So after yesterday’s Simmered Turbot, here is a similar recipe for “mebaru” or Rockfish. a very popular fish here in Shizuoka and elsewhere!
Have a look at the pic of the fish at the end of this posting!

INGREDIENTS:

-Mebaru/Rockfish: 1 whole
-Water: 75 ml
-Soy sauce, Japanese Sake, Mirin/Sweet sake: 1 tablespoon each
-Sugar: 1 teaspoon
-Ginger, grated: 1 teaspoon

RECIPE:

-Dress the fish (take out the gills and innards.

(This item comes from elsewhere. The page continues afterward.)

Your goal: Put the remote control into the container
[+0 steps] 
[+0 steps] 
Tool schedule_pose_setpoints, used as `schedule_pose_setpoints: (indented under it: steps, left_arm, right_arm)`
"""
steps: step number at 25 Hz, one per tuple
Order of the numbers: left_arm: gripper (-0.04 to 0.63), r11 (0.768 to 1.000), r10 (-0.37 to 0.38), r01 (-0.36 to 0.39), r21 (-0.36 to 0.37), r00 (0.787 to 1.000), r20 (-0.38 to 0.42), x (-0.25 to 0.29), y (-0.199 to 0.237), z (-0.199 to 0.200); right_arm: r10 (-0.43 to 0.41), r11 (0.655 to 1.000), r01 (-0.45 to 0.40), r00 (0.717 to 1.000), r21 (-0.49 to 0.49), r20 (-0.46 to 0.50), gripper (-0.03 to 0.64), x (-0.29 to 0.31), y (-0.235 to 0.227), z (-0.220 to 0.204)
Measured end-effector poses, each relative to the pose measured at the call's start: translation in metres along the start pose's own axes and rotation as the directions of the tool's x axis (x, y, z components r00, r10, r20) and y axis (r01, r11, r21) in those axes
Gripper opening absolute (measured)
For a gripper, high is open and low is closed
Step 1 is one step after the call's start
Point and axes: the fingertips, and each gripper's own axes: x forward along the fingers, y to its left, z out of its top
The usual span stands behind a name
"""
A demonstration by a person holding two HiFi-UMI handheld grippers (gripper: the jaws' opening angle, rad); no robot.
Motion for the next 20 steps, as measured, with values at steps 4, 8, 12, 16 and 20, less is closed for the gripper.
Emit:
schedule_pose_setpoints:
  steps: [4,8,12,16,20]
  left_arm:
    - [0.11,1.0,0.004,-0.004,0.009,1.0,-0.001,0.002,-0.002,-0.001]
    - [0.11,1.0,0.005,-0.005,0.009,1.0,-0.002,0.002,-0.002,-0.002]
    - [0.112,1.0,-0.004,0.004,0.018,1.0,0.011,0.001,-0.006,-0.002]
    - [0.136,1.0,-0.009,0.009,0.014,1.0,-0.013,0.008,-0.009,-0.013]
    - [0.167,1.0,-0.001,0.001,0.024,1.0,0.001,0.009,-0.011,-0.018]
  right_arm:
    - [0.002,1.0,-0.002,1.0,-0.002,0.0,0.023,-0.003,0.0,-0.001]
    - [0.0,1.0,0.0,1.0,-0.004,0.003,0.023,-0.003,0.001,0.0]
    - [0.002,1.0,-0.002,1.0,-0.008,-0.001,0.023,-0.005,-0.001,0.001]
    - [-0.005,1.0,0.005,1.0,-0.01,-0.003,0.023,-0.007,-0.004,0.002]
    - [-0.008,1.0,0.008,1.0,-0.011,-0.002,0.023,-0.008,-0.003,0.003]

-Wash the fish in running clear cold water. Dry it off with a piece of kitchen paper.
In a large pan, drop water, soy sauce, sake, mirin, and sugar. Mix well. Heat just before boiling point. Lay the fish inside.

-Bring the fire down to low-medium. Keep spooning “juices/soup” over the fish as it cooks.

-Cook until soup is reduced to one third.

-Check the taste of the soup halfway. If too astringent add sugar or mirin.

-The juices/soup having reached a slightly sirupy state, add the grated ginger. It is better to add it at the last minute, otherwise the taste will disappear.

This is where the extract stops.